The ultimate goal of this work is to integrate the flight dynamics modeling and simulation into a aircraft multidisciplinary design analysis and optimization environment (MDAO). The MDAO framework has been previously developed and implemented to optimize the mAEWing2 aircraft.14 The developed MDAO framework consists of three major modules: modeling, analysis, and optimization. The modeling module consists of software to create the geometry and mesh of the aircraft as well as creation of the analysis models for structural analysis and aeroelasticity. The analysis module consists of flutter analysis, static aeroelastic trim analysis, and induced and profile drag computation. The analysis module also contains methods for post processing structural results such as calculation of material failure indices, buckling loads, etc. Lastly the optimization model contains the main optimizer algorithm, response computation, and design variable output to the modeling module. The optimization algorithm is a hybrid strategy using both gradient-based optimization (GBO) and particle-swarm optimization (PSO) algorithms.14 To generate the mAEWing2 aircraft model a base structural and outer-mold-line (OML) geometry was created. The aircraft OML was created using a 50% scaled geometry of the X56 aircraft.17 An optimization of the base aircraft model was performed with the objective of minimizing weight and induced drag while having constraints on material stresses, buckling, the stall lift limit, hinge moments, and flutter velocity. The structure was subjected to a 3.8g load at 0.85Vbf f . Design variables used in the optimization were spar and rib locations, the battery location, laminate fiber ply orientations, ply thicknesses, size of flaps, and flap rotations. The optimal structural weight was 35.54 lbs. This optimized structure was then used in a second optimization process to determine the flap deflection schedule that produced the minimum total drag on the aircraft.14 The MDAO framework previously developed has been expanded and improved. The new Bilevel Programming optimization process was used to optimize the mAEWing2 aircraft using a novel internal structural

3 of 27 American Institute of Aeronautics and Astronautics

layout called SpaRibs.23 The new BLP optimization showed an improved -17.7% reduction in weight from the baseline mAEWing2 aircraft.15 This MDAO framework will be further expanded through inclusion of the flight-dynamics modeling methodology presented here.

III.

Methodology


The Flight Dynamics Model is developed using the process described in the flowchart in Figure 1.24 Two types of information are needed to construct the model.
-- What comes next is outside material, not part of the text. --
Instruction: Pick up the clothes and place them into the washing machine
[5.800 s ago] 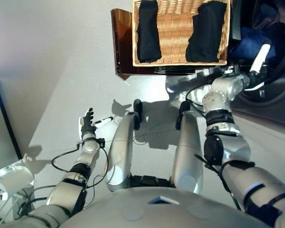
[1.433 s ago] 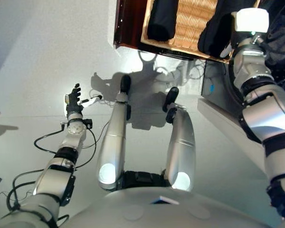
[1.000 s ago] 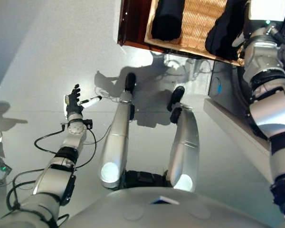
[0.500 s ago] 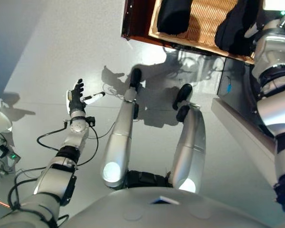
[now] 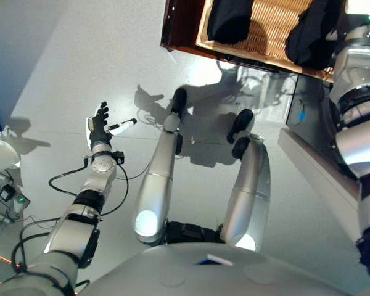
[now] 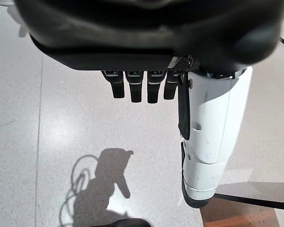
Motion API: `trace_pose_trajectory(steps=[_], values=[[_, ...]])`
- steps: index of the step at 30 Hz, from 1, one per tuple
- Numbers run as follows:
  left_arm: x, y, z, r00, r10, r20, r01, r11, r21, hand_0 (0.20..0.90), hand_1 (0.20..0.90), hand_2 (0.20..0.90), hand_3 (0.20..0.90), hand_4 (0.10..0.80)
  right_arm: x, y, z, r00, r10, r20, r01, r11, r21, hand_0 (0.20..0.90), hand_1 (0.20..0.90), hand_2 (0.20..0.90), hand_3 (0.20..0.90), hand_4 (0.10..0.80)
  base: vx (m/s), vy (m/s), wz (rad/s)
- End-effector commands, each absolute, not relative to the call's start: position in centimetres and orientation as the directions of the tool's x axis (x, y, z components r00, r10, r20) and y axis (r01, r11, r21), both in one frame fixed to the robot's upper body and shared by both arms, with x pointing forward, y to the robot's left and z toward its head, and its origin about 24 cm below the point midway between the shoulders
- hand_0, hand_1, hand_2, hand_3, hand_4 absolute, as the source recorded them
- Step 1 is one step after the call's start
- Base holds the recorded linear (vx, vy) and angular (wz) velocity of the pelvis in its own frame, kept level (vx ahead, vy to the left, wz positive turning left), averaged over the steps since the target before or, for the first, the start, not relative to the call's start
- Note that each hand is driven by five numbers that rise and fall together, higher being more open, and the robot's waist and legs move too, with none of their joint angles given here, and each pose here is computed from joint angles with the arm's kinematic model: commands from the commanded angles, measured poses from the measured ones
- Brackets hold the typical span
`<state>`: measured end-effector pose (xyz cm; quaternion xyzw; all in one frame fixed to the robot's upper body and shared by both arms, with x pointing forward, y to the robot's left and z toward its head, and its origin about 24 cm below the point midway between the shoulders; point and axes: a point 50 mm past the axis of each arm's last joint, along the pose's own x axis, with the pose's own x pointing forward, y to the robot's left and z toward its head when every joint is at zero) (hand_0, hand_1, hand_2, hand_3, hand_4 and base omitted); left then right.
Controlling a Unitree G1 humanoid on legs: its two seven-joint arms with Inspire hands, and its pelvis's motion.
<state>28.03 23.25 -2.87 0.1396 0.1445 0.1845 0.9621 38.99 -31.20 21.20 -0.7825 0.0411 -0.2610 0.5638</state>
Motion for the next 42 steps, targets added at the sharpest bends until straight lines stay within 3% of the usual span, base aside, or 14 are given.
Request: trace_pose_trajectory(steps=[1, 4, 6, 10, 22, 23, 26, 32, 33, 34, 35, 37, 42], values=[[26.9, 25.1, -3.4, 0.849, 0.486, -0.207, -0.393, 0.843, 0.369, 0.900, 0.900, 0.900, 0.900, 0.800, 37.6, -33.5, 20.6, 0.815, -0.432, 0.387, 0.206, -0.408, -0.889, 0.200, 0.200, 0.200, 0.200, 0.300, 0.000, 0.000, 0.00], [26.8, 25.1, -3.6, 0.845, 0.491, -0.213, -0.390, 0.837, 0.383, 0.900, 0.900, 0.900, 0.900, 0.800, 37.8, -33.2, 20.5, 0.813, -0.430, 0.392, 0.226, -0.387, -0.894, 0.200, 0.200, 0.200, 0.200, 0.300, 0.000, 0.000, 0.00], [28.8, 24.0, -2.8, 0.847, 0.488, -0.209, -0.381, 0.834, 0.399, 0.900, 0.900, 0.900, 0.900, 0.800, 38.5, -31.6, 20.0, 0.826, -0.405, 0.391, 0.252, -0.354, -0.901, 0.200, 0.200, 0.200, 0.200, 0.300, 0.000, 0.000, 0.00], [28.5, 24.1, -3.2, 0.844, 0.488, -0.223, -0.378, 0.835, 0.399, 0.900, 0.900, 0.900, 0.900, 0.800, 38.7, -31.3, 21.1, 0.799, -0.430, 0.421, 0.309, -0.308, -0.900, 0.200, 0.200, 0.200, 0.200, 0.300, 0.012, 0.008, -0.02], [29.7, 25.4, -1.8, 0.826, 0.528, -0.197, -0.416, 0.807, 0.419, 0.900, 0.900, 0.900, 0.900, 0.800, 39.9, -28.0, 20.4, 0.769, -0.497, 0.402, 0.577, 0.269, -0.772, 0.200, 0.200, 0.200, 0.200, 0.300, 0.003, 0.044, -0.08], [29.7, 25.4, -1.8, 0.826, 0.528, -0.197, -0.415, 0.807, 0.420, 0.900, 0.900, 0.900, 0.900, 0.800, 39.9, -28.0, 20.4, 0.769, -0.497, 0.402, 0.577, 0.269, -0.772, 0.200, 0.200, 0.200, 0.200, 0.300, 0.021, 0.046, -0.17], [30.4, 26.0, -1.1, 0.814, 0.549, -0.191, -0.437, 0.794, 0.423, 0.900, 0.900, 0.900, 0.900, 0.800, 40.2, -25.8, 18.9, 0.786, -0.510, 0.349, 0.604, 0.516, -0.607, 0.200, 0.200, 0.200, 0.200, 0.300, 0.019, 0.058, -0.18], [31.8, 27.2, 0.8, 0.791, 0.588, -0.168, -0.474, 0.764, 0.437, 0.900, 0.900, 0.900, 0.900, 0.800, 39.4, -23.3, 14.7, 0.825, -0.528, 0.200, 0.564, 0.787, -0.250, 0.200, 0.200, 0.200, 0.200, 0.300, 0.013, 0.032, -0.22], [32.5, 25.2, 9.2, 0.862, 0.325, 0.390, -0.488, 0.742, 0.459, 0.900, 0.900, 0.900, 0.900, 0.800, 38.1, -24.4, 12.9, 0.800, -0.571, 0.186, 0.599, 0.780, -0.183, 0.200, 0.200, 0.200, 0.200, 0.300, -0.046, -0.013, -0.12], [22.1, 30.0, -6.4, 0.678, 0.650, -0.344, -0.440, 0.734, 0.518, 0.900, 0.900, 0.900, 0.900, 0.800, 37.3, -24.8, 11.9, 0.802, -0.583, 0.132, 0.590, 0.807, -0.023, 0.200, 0.200, 0.200, 0.200, 0.300, -0.047, -0.017, -0.09], [22.0, 30.0, -6.5, 0.677, 0.650, -0.345, -0.439, 0.733, 0.520, 0.900, 0.900, 0.900, 0.900, 0.800, 37.2, -24.8, 11.8, 0.802, -0.583, 0.129, 0.590, 0.807, -0.025, 0.200, 0.200, 0.200, 0.200, 0.300, -0.051, 0.009, -0.09], [22.2, 28.9, -5.7, 0.761, 0.575, -0.300, -0.404, 0.782, 0.475, 0.900, 0.900, 0.900, 0.900, 0.800, 36.4, -24.6, 11.3, 0.794, -0.597, 0.111, 0.578, 0.799, 0.166, 0.200, 0.200, 0.200, 0.200, 0.300, -0.033, 0.018, -0.12], [21.6, 27.8, -6.4, 0.769, 0.552, -0.322, -0.386, 0.803, 0.455, 0.900, 0.900, 0.900, 0.900, 0.800, 34.6, -23.8, 8.3, 0.806, -0.591, 0.010, 0.511, 0.706, 0.491, 0.200, 0.200, 0.200, 0.200, 0.300, 0.021, 0.021, 0.01]])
Firstly, the structural free vibration mode shapes, frequencies, and generalized masses of the aircraft are required to capture elastic motion. These were determined using a FEM developed using MSC.NASTRAN consisting of shell and beam elements. Secondly, information regarding the aerodynamics of the aircraft is needed. The rigid body lift distribution and the longitudinal stability derivatives are determined using a vortex-lattice code.19 The vehicle geometry was determined from a CAD model of the aircraft. Once the geometric, structural, and aerodynamics information is gathered, the linear rigid body flight dynamics model can be set up using the state variable format. The free vibration mode shapes, frequencies, and generalized masses are used to add the elastic degrees of freedom to the rigid model to assemble the fully elastic model. The rigid lift distribution along with the free vibration mode shapes and generalized masses are used to determine the aeroelastic stability derivatives. The aeroelastic stability derivatives are used to capture the elastic effect on the aerodynamic forces, moments, and the generalized forces acting on the aircraft, and are the essence of the aeroelastic model. More details about calculating these stability derivatives can be found in previous publications.24 The generalized modal forces are determined using the principle of virtual work. The fully elastic model is then used to develop a static elastically adjusted model by residualizing the effects of the elastic-modal displacement rates and considering only the effects of static elastic deformation on the aircraft. The assembly of the the static-elastically adjusted model and the other two models is explained further in Section III.B.

Figure 1: Flight dynamics modeling (FDM) framework


A.

Aeroelastic Stability Derivatives

The aeroelastic model is constructed using aeroelastic stability derivatives, analogous to the dimensional stability derivatives, such as Mα , used in rigid-aircraft flight dynamics. The rigid-body, and aeroelastic stability derivatives model the forces due to rigid-body and elastic motion, and are expressed in terms of non-dimensional stability derivatives such as the contribution of the pitching moment due to change in angle of attack, CM α . The non-dimensional derivatives may be estimated numerically several ways, including strip theory, computational aerodynamic techniques, or flight and wind-tunnel tests. For this study, strip theory was utilized for estimating the aeroelastic derivatives, following the approach given in MFD24 Chapter 7, using the wing section lift distribution, clα (y) obtained from a VLM code. The rigid-body stability derivatives were estimated using the same vortex-lattice code. This modeling approach allows for stability derivatives for a given vehicle to be obtained from different sources, and to be updated if better numerical estimates become available. The longitudinal rigid and aeroelastic non-dimensional stability derivatives are defined in Table 1.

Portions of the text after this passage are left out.